*** Opening Source records ***

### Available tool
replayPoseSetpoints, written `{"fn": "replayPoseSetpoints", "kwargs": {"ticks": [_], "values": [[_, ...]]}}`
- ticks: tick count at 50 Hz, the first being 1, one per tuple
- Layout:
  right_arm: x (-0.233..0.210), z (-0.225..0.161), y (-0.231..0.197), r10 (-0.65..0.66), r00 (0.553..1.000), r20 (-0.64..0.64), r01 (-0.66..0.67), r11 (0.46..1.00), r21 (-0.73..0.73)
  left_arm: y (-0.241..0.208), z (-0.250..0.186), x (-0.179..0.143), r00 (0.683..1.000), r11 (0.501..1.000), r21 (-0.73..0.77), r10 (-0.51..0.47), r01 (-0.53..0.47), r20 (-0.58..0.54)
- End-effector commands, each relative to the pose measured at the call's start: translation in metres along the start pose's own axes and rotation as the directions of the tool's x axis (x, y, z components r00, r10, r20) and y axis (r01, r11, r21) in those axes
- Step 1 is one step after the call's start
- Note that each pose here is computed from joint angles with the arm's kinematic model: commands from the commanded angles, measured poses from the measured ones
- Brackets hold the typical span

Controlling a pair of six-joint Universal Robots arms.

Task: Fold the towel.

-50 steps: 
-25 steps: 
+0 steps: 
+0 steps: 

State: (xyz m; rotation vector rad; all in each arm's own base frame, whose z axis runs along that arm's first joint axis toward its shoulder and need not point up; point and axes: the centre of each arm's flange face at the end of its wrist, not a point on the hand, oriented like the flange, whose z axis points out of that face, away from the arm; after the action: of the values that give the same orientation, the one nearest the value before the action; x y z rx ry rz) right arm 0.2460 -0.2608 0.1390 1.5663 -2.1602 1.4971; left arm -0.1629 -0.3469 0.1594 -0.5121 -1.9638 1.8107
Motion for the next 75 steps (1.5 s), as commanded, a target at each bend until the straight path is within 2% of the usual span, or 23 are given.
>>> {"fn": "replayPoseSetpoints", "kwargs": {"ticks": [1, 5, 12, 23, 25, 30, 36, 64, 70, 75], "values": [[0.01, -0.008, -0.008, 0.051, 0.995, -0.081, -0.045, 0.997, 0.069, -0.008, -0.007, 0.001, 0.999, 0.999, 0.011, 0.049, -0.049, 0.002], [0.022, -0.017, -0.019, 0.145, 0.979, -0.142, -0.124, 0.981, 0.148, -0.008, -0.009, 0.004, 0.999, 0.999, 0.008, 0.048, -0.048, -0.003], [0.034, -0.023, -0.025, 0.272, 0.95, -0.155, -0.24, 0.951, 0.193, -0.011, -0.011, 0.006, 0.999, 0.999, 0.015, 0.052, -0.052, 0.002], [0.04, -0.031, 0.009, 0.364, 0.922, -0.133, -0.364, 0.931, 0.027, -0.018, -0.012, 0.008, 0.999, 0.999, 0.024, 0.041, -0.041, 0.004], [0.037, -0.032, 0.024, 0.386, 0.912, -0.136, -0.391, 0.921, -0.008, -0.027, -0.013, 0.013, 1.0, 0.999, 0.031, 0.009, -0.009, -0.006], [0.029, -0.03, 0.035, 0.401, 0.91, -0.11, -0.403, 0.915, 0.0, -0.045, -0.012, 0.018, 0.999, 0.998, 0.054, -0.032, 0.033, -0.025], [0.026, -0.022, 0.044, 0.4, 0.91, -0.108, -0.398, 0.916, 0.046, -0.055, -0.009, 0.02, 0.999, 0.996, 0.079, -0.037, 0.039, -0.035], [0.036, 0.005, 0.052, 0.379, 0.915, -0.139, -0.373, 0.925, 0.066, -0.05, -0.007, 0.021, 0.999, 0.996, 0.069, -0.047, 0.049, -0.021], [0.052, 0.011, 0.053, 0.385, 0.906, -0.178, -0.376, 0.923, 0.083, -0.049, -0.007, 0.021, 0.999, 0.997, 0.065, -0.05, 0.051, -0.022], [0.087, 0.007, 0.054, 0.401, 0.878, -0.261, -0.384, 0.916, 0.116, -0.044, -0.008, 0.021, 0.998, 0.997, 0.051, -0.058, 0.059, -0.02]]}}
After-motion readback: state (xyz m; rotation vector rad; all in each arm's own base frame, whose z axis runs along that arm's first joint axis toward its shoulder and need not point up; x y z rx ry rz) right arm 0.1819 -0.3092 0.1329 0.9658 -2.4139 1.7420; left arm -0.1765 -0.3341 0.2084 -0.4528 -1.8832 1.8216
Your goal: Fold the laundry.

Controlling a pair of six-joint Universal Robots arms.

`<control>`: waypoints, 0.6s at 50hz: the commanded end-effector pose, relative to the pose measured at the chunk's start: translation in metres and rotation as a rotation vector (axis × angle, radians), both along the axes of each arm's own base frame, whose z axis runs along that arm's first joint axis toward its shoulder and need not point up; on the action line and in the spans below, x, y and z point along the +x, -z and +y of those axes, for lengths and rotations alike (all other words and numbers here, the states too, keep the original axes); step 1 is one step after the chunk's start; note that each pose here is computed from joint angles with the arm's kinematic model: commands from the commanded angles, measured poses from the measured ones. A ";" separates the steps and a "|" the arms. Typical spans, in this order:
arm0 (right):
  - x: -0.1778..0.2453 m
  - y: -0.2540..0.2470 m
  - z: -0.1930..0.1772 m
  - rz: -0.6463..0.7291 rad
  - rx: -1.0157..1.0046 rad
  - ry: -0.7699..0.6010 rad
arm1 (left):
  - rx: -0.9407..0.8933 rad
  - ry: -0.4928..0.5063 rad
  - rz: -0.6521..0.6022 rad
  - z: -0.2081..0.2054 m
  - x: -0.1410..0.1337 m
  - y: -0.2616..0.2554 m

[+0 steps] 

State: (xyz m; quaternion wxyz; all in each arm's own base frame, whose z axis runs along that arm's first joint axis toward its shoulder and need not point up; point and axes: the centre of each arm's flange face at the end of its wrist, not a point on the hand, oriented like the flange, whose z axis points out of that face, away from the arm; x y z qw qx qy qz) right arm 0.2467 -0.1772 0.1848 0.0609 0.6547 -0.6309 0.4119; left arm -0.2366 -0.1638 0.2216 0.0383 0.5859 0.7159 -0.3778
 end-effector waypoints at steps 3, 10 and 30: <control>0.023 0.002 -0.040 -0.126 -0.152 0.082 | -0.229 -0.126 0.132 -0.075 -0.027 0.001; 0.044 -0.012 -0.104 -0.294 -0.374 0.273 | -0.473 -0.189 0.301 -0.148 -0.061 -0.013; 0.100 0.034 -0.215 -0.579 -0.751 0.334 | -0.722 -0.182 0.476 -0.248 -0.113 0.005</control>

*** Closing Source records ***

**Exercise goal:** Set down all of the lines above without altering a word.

**Response below:**
### Available tool
replayPoseSetpoints, written `{"fn": "replayPoseSetpoints", "kwargs": {"ticks": [_], "values": [[_, ...]]}}`
- ticks: tick count at 50 Hz, the first being 1, one per tuple
- Layout:
  right_arm: x (-0.233..0.210), z (-0.225..0.161), y (-0.231..0.197), r10 (-0.65..0.66), r00 (0.553..1.000), r20 (-0.64..0.64), r01 (-0.66..0.67), r11 (0.46..1.00), r21 (-0.73..0.73)
  left_arm: y (-0.241..0.208), z (-0.250..0.186), x (-0.179..0.143), r00 (0.683..1.000), r11 (0.501..1.000), r21 (-0.73..0.77), r10 (-0.51..0.47), r01 (-0.53..0.47), r20 (-0.58..0.54)
- End-effector commands, each relative to the pose measured at the call's start: translation in metres along the start pose's own axes and rotation as the directions of the tool's x axis (x, y, z components r00, r10, r20) and y axis (r01, r11, r21) in those axes
- Step 1 is one step after the call's start
- Note that each pose here is computed from joint angles with the arm's kinematic model: commands from the commanded angles, measured poses from the measured ones
- Brackets hold the typical span

Controlling a pair of six-joint Universal Robots arms.

Task: Fold the towel.

-50 steps: 
-25 steps: 
+0 steps: 
+0 steps: 

State: (xyz m; rotation vector rad; all in each arm's own base frame, whose z axis runs along that arm's first joint axis toward its shoulder and need not point up; point and axes: the centre of each arm's flange face at the end of its wrist, not a point on the hand, oriented like the flange, whose z axis points out of that face, away from the arm; after the action: of the values that give the same orientation, the one nearest the value before the action; x y z rx ry rz) right arm 0.2460 -0.2608 0.1390 1.5663 -2.1602 1.4971; left arm -0.1629 -0.3469 0.1594 -0.5121 -1.9638 1.8107
Motion for the next 75 steps (1.5 s), as commanded, a target at each bend until the straight path is within 2% of the usual span, or 23 are given.
>>> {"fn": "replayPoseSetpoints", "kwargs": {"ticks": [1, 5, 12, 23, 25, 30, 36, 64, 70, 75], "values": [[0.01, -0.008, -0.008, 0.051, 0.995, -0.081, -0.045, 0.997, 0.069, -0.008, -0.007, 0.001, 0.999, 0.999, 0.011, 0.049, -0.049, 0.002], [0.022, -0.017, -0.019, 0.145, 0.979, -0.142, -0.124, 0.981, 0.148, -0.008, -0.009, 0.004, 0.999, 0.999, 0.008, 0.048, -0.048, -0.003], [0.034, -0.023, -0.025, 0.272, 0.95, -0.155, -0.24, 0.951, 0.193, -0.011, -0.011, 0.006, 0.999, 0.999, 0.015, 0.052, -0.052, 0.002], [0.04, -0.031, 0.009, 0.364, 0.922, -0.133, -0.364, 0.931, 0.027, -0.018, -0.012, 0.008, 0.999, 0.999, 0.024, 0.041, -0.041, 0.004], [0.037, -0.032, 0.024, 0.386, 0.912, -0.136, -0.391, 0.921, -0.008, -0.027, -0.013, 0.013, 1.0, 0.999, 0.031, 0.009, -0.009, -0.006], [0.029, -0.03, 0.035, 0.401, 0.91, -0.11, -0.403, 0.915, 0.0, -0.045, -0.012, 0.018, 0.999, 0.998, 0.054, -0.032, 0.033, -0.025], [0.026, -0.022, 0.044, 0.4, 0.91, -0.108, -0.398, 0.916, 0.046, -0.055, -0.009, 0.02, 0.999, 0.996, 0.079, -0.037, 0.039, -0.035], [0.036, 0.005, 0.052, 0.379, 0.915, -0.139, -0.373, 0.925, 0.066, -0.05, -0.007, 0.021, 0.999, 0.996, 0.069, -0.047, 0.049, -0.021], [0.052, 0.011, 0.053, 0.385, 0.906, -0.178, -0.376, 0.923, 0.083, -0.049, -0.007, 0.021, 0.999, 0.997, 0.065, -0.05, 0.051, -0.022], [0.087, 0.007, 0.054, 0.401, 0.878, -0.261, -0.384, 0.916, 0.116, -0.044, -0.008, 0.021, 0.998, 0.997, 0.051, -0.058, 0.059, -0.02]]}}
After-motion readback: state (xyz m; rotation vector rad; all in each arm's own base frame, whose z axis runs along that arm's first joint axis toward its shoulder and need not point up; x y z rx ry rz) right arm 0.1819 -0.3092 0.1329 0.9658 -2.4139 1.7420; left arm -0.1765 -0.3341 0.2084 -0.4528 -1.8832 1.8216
Your goal: Fold the laundry.

Controlling a pair of six-joint Universal Robots arms.

`<control>`: waypoints, 0.6s at 50hz: the commanded end-effector pose, relative to the pose measured at the chunk's start: translation in metres and rotation as a rotation vector (axis × angle, radians), both along the axes of each arm's own base frame, whose z axis runs along that arm's first joint axis toward its shoulder and need not point up; on the action line and in the spans below, x, y and z point along the +x, -z and +y of those axes, for lengths and rotations alike (all other words and numbers here, the states too, keep the original axes); step 1 is one step after the chunk's start; note that each pose here is computed from joint angles with the arm's kinematic model: commands from the commanded angles, measured poses from the measured ones. A ";" separates the steps and a "|" the arms. Typical spans, in this order:
arm0 (right):
  - x: -0.1778..0.2453 m
  - y: -0.2540..0.2470 m
  - z: -0.1930..0.1772 m
  - rz: -0.6463..0.7291 rad
  - rx: -1.0157..1.0046 rad
  - ry: -0.7699..0.6010 rad
arm1 (left):
  - rx: -0.9407..0.8933 rad
  - ry: -0.4928..0.5063 rad
  - rz: -0.6521..0.6022 rad
  - z: -0.2081..0.2054 m
  - x: -0.1410..0.1337 m
  - y: -0.2616..0.2554 m

[+0 steps] 

State: (xyz m; quaternion wxyz; all in each arm's own base frame, whose z axis runs along that arm's first joint axis toward its shoulder and need not point up; point and axes: the centre of each arm's flange face at the end of its wrist, not a point on the hand, oriented like the flange, whose z axis points out of that face, away from the arm; x y z qw qx qy qz) right arm 0.2467 -0.1772 0.1848 0.0609 0.6547 -0.6309 0.4119; left arm -0.2366 -0.1638 0.2216 0.0383 0.5859 0.7159 -0.3778
 end-effector waypoints at steps 3, 10 and 30: <control>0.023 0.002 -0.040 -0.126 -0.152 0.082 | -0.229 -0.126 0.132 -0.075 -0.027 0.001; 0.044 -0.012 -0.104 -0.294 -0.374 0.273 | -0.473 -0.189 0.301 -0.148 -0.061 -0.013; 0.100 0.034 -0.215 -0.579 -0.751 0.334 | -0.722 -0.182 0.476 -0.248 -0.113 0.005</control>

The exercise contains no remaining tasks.